I have spent the better part of the last few years wanting something more. Or maybe just something a little different. I had to do a lot of souls searching if you will. See, I got lost in the world of mommyhood, a wife, working for a paycheck, oh and trying to make friends in a new town. #smalltownusa I am now discovering who I am. What makes me happy. What I want to do with the rest of my life. As much as I love being a mom and a wife, I am so much more than that. I was created with a goal in mind. I have talents and dreams. Now I am on my way to find them.
I have a life most people want. I have three healthy, (and good looking kids at that), a husband, house, cars, and a dog. After having our first child, I was given the chance to step away from my full-time career. This was a had decision but in the end. I can always have a career and make money, but I will never have the chance to be their mom again. So in 2005, I became a stay at home mom. Honestly, that didn't last long.
I was driving everyone in the house CRAZY. I needed to do something. Preferably something I knew I was good at, so at the end of the day, I could see I did something. Now please do not get me wrong. Stay at home moms, WORK. A stay at home mom keeps the house running and completes more tasks in a day than most. All while keeping babies alive. This was new territory for me and I had no idea what a superwoman I actually was.
It was only after having our third child that I discovered how incredibly awesome I really was. See our firstborn was a complete fussy butt. No matter what I did I could not get her to quit crying. I assumed it was something I was doing and that was a sign I was not supposed to be a stay at home mom. So I did what any normal person would do, I went back to my old job with my tail between my legs. Not really, they were happy I was back. I was completely fortunate that my employer allowed me to come back and part-time. A part-time management position was unheard of. #hardworkpaidoff- Three kids and 10 years later I am still able to only work part-time. See, I really can't complain. But I don't feel whole.
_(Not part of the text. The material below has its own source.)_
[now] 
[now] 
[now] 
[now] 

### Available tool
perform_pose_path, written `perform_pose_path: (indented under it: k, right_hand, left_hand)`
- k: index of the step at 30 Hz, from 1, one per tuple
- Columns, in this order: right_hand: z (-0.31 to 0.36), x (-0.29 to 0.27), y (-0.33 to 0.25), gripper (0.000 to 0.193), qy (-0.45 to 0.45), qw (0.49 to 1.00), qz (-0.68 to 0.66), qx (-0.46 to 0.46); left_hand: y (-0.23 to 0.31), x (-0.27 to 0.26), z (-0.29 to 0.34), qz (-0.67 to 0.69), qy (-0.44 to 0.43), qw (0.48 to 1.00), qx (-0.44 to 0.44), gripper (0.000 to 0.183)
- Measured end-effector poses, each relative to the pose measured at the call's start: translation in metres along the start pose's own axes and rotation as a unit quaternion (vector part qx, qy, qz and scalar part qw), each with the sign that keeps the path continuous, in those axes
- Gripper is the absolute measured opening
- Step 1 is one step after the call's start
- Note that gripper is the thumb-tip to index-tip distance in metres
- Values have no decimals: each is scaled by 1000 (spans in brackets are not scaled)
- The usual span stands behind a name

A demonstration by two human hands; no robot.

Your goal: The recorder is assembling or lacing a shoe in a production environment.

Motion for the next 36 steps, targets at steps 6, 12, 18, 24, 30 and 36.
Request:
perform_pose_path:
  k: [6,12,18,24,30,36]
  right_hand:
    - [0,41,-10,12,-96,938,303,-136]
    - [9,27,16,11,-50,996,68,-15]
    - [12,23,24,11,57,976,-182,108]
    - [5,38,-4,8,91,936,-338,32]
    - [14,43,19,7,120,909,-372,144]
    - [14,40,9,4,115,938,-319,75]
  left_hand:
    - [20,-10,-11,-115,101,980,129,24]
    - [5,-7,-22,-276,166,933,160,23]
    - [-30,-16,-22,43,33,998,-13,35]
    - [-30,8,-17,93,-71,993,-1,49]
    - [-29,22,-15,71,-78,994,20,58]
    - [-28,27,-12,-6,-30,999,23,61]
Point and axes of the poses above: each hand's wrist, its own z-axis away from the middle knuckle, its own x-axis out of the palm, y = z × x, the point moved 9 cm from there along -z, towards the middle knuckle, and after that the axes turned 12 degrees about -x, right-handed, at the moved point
Even with all that awesomeness going on. I didn't feel like I was living up to my fullest potential. I like routines and schedules, so I never in my wildest dreams ever thought I would venture out into the unknown world of network marketing.
So here's to a new chapter in my life. A chapter that I get to write. I am no longer tied down to the negative thoughts and emotions of what I fear to do. Am I still scared, yes? But more than that I am excited to see what our future holds. I want to build a foundation for our family that can withstand anything. I am not just talking about money either. My kids need to see what hard work and grit is. They need to see falling down and then standing back up. They need to see me walking in faith.